The Burial Chamber

Helen was dressed for rambling, with thick skirts and stout boots and a sensible hat. She had equipped herself with one of her godfather’s sticks and taken one for Tom as well. Less practically, Tom was wearing his hat and a smart overcoat, which, Helen joked, made him look fit only for the city street. They hired a cab to take them the mile or so north of the city boundary in the direction of Todd’s Mound. The pretence, which wasn’t altogether a pretence, was that they were out for a stroll. However, this was no brisk spring day or a balmy one in summer, but an overcast morning in late autumn.

They paid off the driver, explaining that he need not wait since they’d return to Salisbury on foot. The town was at their backs. Ahead of them rose the steep sides of the landscape feature known as Todd’s Mound, drab under the grey sky. There were, unsurprisingly, no other walkers in sight.

Access on the eastern side looked difficult since the land fell away steeply there. The couple set off on a rough track which ran in a westerly direction round the base of the mound.

‘Tom,’ said Helen, ‘you are a lawyer. I have a question but let me phrase it in a lawyerly way. If one were to stumble over treasure, would one have the right to take it?’

‘In principle, no.
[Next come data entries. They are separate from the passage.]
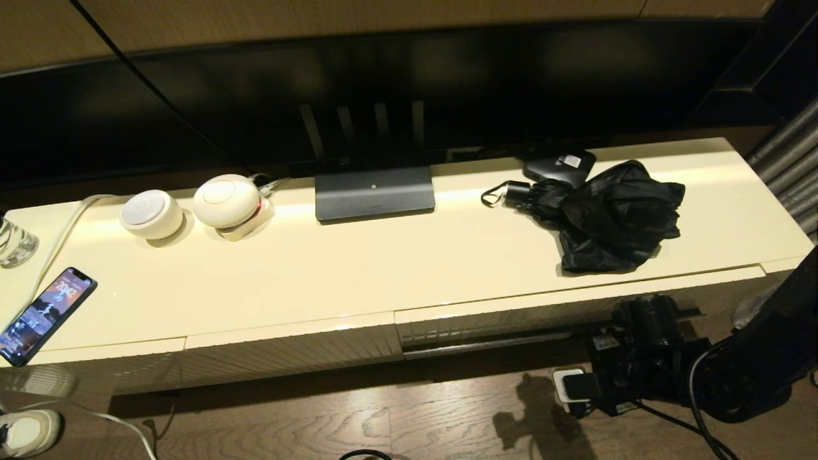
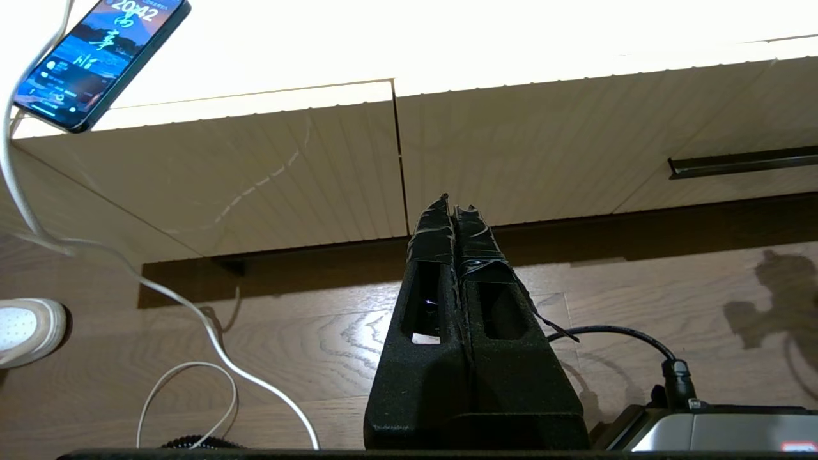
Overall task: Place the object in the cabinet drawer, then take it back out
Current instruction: Open the drawer
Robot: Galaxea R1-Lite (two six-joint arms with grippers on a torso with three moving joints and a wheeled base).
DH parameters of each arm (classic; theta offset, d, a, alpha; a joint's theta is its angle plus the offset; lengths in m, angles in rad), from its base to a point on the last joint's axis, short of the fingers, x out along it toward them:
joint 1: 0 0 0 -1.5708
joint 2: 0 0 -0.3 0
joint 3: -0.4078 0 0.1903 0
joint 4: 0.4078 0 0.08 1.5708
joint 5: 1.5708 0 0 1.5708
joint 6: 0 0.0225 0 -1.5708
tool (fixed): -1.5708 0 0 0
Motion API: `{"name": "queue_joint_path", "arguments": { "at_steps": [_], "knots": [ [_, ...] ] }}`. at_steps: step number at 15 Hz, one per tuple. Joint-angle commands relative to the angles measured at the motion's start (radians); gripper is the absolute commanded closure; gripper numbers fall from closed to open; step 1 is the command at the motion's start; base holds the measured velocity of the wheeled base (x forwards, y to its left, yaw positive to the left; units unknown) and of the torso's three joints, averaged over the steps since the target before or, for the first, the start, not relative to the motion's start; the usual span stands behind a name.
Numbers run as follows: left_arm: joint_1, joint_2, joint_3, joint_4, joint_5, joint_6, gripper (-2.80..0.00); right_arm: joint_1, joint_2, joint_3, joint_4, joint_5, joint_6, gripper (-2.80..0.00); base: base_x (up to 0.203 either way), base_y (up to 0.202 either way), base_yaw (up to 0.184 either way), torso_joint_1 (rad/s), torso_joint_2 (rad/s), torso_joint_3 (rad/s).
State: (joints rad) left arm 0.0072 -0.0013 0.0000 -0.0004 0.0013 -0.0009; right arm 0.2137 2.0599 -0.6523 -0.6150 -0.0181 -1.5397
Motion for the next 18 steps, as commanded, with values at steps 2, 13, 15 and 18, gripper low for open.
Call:
{"name": "queue_joint_path", "arguments": {
  "at_steps": [2,13,15,18],
  "knots": [
    [0.000,0.001,0.003,0.000,0.000,-0.001,0.00,-0.016,0.033,-0.029,-0.022,0.001,-0.041,-2.80,0.000,0.000,0.000,0.000,0.00,0.000],
    [0.000,0.001,0.003,-0.001,0.000,-0.001,0.00,-0.025,0.079,-0.058,-0.025,0.004,-0.048,-2.80,0.000,0.000,0.000,0.000,0.00,0.000],
    [0.000,0.001,0.003,0.000,0.000,-0.001,0.00,-0.025,0.088,-0.057,-0.025,0.004,-0.048,-2.80,0.000,0.000,0.000,0.000,0.00,0.000],
    [0.000,0.001,0.003,0.000,0.000,-0.001,0.00,-0.024,0.085,-0.048,-0.025,0.006,-0.045,-2.80,0.000,0.000,0.000,0.000,0.00,0.000]
  ]
}}
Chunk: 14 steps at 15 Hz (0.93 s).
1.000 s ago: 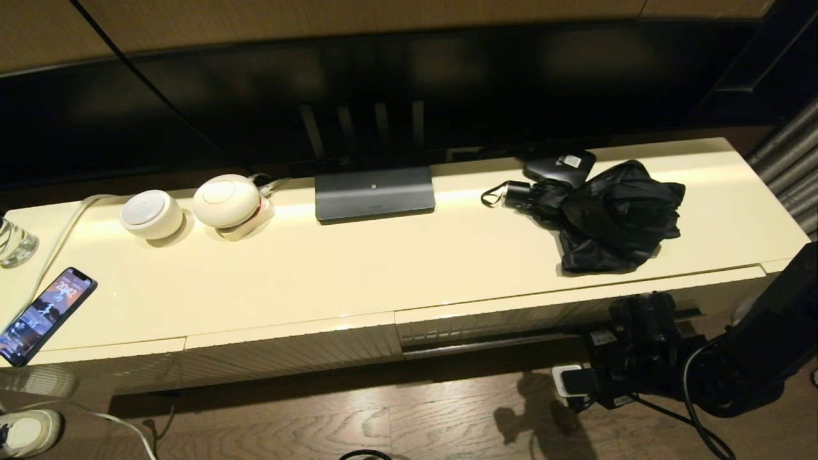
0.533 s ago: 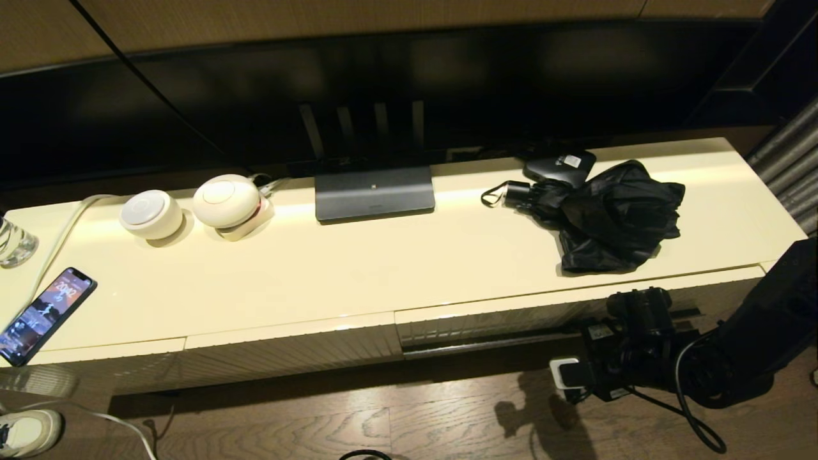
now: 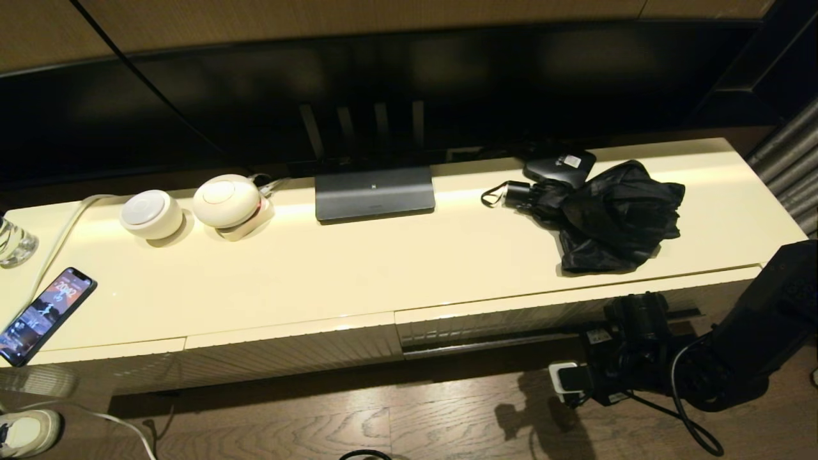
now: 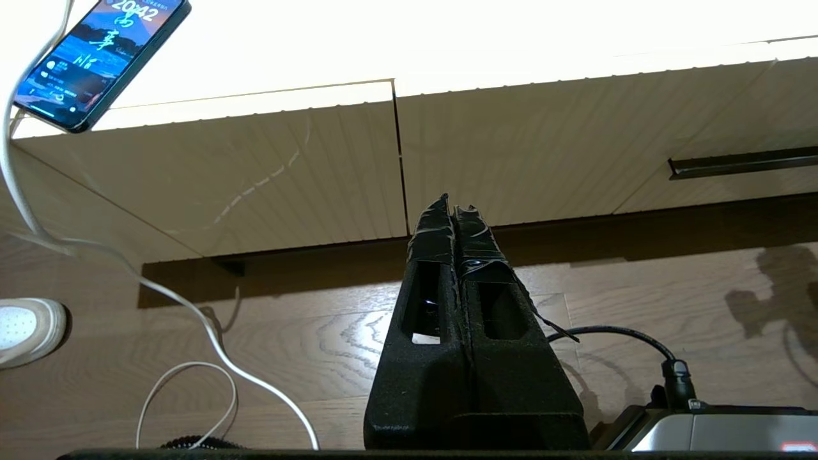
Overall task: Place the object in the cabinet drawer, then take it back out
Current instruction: Open the drawer
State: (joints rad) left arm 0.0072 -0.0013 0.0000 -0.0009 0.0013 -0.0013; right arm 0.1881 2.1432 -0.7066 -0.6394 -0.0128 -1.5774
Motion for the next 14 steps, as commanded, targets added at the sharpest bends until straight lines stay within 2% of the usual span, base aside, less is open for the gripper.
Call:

One has no right to take anything that is not one’s own property.’

‘Not even under the law of finder’s keepers?’

‘I’m not sure that law has ever been enacted in Parliament.’

‘So this man Andrew North and Canon Slater, they would not have been acting legally in taking items from a burial place?’

‘Probably not. On the other hand, if they picked up something which had been dropped on the way to a burial place and which had lain there over the centuries, then they would have been entitled to keep it.’

‘A clear distinction,’ said Helen. ‘I am so glad you are a lawyer, Tom, though others might consider it a rather dry profession.’

Thinking that this was more or less what Mrs Mackenzie had said to him, Tom pointed out, ‘The law was good enough for your father, Helen.’

‘Oh, he was a dry man. But we’ve wandered from the point. Did North and Canon Slater commit a crime in taking things from a burial chamber?’

‘Strictly speaking, they probably did. But the wronged party here is the Crown rather than the original owner of the property, and the Crown will not be very vigorous in pursuing a few bits of metal and flint, even assuming they have any value. Felix Slater for one wasn’t interested in these things because they might have been valuable but because they were evidence of past ages.’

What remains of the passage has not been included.